The average size of the microcrystalline grains by the cross twins and the secondary micro twins may be 50 to 150 nm.

The high entropy alloy may have a single-phase structure of face centered cubic structure.

The high entropy alloy may have a yield strength of 1500 MPa or more at room temperature and an elongation of 8% or more.

In the high entropy alloy according to the present invention, the inside of the grains can be effectively segmented by the improvement of twinning activity by using the rolling process in the multi-axis direction at cryogenic temperature, thereby promoting the miniaturization.

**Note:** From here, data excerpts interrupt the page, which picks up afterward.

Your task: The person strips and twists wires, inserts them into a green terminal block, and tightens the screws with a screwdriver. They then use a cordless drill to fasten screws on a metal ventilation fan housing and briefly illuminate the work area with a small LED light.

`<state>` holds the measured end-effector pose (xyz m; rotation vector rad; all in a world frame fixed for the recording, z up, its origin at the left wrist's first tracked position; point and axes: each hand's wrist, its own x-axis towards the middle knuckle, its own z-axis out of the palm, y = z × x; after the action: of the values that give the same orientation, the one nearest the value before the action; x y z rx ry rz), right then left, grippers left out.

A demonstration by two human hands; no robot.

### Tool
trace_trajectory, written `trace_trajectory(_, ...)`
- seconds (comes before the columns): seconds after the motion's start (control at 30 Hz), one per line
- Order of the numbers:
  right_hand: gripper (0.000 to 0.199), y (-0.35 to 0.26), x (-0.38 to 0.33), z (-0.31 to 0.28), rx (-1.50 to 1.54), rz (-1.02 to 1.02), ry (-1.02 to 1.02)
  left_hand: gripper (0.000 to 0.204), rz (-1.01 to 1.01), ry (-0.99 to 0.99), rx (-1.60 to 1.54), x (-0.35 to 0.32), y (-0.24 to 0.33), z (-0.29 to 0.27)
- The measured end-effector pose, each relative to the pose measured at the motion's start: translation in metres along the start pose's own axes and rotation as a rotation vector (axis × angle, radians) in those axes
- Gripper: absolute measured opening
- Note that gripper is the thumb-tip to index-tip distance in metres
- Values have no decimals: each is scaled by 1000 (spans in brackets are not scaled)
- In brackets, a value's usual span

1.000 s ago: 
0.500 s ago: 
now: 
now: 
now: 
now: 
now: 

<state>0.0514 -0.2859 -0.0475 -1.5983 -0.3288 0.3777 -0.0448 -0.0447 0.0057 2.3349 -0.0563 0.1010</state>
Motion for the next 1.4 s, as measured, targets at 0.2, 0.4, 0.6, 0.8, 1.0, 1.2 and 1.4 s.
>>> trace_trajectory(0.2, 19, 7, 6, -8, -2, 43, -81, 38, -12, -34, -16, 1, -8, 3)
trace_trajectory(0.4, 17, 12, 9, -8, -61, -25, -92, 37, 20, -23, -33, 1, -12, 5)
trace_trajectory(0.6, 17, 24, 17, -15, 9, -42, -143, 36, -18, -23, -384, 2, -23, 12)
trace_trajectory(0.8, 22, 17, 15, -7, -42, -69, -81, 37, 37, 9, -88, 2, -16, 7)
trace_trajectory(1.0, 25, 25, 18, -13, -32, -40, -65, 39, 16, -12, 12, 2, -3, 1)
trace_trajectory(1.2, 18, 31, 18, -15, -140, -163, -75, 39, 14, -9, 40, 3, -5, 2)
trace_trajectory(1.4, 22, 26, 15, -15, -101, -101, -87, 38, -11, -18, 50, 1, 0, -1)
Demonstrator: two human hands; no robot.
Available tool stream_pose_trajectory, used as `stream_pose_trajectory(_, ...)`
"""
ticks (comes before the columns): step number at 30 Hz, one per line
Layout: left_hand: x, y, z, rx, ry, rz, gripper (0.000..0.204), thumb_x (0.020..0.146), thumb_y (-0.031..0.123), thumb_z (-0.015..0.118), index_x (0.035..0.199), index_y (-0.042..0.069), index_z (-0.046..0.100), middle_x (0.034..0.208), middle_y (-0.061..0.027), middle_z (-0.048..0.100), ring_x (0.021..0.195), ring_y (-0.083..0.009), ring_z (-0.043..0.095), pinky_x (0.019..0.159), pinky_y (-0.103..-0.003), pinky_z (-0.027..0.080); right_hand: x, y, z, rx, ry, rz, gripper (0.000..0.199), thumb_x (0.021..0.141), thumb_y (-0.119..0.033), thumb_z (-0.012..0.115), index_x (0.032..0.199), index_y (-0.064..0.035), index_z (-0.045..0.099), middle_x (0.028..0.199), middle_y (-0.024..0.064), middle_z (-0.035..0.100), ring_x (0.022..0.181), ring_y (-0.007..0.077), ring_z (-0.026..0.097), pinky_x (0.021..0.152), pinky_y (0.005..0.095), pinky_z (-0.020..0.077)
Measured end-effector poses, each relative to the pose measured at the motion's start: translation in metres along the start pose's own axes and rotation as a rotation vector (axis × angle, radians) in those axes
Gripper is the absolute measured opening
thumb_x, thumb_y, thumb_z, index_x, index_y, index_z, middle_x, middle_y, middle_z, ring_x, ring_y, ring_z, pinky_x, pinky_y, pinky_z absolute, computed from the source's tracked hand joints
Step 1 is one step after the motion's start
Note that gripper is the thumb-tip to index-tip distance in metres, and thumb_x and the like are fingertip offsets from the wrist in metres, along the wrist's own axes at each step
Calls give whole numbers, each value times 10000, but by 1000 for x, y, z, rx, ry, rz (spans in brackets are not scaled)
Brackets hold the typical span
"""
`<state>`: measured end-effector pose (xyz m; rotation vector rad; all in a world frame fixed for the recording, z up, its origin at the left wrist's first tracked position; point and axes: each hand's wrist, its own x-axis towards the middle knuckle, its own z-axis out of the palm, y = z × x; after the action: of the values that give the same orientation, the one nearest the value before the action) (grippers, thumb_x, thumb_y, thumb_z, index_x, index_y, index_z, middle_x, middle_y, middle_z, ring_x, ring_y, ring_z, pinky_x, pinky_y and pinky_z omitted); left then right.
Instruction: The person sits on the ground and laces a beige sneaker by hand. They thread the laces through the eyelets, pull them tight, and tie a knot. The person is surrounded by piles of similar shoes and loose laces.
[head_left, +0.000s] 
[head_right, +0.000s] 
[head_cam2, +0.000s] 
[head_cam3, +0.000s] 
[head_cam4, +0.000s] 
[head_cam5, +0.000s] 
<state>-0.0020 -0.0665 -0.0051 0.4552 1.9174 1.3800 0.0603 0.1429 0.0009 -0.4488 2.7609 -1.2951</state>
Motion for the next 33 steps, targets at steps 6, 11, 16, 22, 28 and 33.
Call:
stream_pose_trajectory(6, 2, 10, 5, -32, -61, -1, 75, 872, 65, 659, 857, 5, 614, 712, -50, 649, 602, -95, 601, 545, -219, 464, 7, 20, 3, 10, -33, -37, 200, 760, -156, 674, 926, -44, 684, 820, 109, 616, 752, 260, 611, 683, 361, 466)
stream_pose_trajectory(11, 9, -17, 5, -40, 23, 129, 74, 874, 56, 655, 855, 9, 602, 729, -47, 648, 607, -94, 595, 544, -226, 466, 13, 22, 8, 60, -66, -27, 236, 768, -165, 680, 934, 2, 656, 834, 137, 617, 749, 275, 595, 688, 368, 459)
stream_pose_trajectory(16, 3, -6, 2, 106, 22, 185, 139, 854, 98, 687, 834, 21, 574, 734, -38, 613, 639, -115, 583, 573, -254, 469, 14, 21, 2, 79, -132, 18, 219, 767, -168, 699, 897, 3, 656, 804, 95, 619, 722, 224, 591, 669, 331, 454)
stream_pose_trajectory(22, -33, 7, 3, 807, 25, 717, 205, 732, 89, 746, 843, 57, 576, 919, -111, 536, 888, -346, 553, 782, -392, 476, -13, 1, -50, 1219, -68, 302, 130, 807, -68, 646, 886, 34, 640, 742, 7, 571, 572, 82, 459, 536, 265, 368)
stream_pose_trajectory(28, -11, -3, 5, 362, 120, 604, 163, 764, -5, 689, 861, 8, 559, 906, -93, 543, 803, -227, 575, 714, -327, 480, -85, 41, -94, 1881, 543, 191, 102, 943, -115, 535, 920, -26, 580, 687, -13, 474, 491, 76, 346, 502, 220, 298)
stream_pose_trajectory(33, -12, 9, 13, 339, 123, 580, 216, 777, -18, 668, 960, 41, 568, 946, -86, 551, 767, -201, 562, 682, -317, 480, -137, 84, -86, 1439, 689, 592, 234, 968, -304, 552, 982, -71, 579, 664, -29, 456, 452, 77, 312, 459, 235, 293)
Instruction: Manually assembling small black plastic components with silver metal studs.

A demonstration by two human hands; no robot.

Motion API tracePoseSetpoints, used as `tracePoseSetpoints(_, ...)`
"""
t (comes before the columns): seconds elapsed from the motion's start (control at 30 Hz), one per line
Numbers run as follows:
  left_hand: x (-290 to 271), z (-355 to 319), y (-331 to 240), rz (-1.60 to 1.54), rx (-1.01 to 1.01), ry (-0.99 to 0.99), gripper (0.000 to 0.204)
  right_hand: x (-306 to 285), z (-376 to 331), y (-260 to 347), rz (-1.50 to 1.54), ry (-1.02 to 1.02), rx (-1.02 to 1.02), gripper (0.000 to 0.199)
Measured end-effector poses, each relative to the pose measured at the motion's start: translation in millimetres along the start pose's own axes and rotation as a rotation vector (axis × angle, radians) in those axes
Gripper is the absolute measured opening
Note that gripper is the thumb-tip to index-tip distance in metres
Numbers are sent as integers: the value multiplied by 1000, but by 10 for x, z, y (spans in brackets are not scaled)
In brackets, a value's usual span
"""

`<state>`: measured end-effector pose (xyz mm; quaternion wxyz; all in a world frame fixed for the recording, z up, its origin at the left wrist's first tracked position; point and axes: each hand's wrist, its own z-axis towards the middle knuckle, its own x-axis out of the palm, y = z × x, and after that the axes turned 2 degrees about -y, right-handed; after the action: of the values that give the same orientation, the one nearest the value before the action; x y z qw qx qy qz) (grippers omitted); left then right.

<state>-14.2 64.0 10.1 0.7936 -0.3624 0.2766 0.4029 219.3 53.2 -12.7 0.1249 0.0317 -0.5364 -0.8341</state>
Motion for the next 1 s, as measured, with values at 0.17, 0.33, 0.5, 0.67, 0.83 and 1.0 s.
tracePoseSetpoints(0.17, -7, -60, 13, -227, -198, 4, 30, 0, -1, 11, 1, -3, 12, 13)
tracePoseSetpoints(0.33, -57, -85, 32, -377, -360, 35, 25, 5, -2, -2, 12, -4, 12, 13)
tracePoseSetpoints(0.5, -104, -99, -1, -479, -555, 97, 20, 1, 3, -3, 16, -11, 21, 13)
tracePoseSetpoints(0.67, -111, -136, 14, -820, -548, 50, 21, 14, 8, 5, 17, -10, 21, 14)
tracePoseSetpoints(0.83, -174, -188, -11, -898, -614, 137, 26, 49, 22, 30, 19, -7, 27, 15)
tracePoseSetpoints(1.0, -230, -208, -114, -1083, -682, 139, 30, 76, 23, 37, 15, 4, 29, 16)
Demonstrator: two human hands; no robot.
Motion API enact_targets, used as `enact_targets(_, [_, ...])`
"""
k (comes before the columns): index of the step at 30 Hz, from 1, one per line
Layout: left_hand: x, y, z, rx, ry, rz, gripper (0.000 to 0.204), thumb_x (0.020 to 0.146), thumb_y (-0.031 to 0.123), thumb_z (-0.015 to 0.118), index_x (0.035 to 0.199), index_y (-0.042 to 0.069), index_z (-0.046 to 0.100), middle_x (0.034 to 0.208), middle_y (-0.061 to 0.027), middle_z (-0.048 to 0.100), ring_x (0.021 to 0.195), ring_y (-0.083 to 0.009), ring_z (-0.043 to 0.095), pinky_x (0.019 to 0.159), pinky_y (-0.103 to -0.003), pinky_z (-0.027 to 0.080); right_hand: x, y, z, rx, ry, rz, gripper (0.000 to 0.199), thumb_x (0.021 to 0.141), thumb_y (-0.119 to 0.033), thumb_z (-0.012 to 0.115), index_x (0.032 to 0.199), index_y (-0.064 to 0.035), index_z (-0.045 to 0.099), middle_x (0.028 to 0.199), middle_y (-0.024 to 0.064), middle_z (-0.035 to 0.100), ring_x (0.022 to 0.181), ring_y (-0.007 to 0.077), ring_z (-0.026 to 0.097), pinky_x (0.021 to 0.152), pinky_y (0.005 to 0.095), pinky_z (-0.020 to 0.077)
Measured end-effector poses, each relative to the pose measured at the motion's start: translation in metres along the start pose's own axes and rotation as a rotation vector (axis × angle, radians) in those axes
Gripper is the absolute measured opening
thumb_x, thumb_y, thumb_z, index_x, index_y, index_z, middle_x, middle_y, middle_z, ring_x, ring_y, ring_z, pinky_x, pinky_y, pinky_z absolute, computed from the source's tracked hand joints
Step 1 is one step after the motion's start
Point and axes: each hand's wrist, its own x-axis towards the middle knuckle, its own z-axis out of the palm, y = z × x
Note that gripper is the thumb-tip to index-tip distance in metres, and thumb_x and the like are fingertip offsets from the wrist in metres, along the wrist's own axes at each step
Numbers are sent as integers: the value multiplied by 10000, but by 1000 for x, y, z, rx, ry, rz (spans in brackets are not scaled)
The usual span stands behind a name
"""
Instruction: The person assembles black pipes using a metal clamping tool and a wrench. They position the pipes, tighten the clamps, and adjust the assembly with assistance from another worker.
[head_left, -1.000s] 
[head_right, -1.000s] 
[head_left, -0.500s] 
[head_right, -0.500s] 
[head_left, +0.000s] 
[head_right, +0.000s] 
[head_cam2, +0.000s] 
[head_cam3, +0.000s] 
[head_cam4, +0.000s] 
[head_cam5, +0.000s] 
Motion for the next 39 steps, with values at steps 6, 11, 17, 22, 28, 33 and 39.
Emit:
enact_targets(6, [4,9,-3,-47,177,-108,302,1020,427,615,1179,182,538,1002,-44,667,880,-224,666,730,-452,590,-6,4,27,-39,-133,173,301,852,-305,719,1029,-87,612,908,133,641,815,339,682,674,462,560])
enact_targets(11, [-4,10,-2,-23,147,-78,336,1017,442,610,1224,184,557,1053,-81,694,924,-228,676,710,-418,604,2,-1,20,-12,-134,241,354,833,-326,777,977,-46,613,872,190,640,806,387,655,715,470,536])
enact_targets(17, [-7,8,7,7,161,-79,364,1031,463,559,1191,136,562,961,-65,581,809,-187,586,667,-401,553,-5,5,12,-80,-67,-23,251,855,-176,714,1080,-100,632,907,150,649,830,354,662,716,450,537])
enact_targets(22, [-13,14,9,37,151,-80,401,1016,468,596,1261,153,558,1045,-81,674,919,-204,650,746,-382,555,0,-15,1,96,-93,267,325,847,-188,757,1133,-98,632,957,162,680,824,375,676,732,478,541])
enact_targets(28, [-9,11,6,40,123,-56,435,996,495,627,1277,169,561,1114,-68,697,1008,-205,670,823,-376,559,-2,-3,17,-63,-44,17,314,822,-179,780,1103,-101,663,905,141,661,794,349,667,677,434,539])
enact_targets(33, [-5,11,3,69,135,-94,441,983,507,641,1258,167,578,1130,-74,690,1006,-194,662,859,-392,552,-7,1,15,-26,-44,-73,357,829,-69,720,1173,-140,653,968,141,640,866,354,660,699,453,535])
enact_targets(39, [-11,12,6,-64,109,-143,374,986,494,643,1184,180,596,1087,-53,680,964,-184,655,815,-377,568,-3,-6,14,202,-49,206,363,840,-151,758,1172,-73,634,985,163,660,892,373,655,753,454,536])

As a result, the nanostructures are microstructured at low strains without the rigidity processing, so the productivity is excellent and the ultra high strength characteristics of the high entropy alloy can be exhibited. In addition, the high-entropy alloy prepared by rolling at cryogenic temperatures is improved in strength and elongation compared to room temperature or rigid plastic (SDP) method, and thus is particularly suitable for materials used in extreme environments such as cryogenic environments.

1 is a flow chart showing a manufacturing method of a high entropy alloy according to the present invention.
2 is a schematic diagram of a multipass ball roller according to the present invention.
Figure 3 is a cross-sectional view of the high-entropy alloy and the photograph (a) comparing the high-entropy alloy after the initial alloy material and cryogenic rod rolling (condition: -196.15 ℃, rolling reduction 64%, 11 passes, deformation amount 1) according to the present invention (b).
4 is an XRD pattern of the initial alloy material, RTCR material, CTCR material.
5 is a photograph of the high-entropy alloy after cryogenic bar rolling (conditions: -196.15 ℃, 75% reduction, 12 passes, strain 1.4) using the initial alloy material according to the present invention.
6 is an EBSD inverse pole figure (IPF) map photo (left) and IQ (image quality) map photo (right) of RTCR material (a) and CTCR material (b).
7 is a TEM analysis result of the CTCR material.
8 shows the elongation of the initial alloy material, RTCR material, CTCR material, SPD high press torsion (deformation amount> 10) material and cryogenic sheet rolling material (sheet rolling, -196.15 ° C, 80% reduction, 1.6 deformation) This shows the yield strength.
9 is a microstructure of the cryogenic rod rolled (CTCR) high entropy alloy of FIG.
FIG. 10 is a microstructure of the cryogenic plate rolled high entropy alloy of FIG. 8. FIG.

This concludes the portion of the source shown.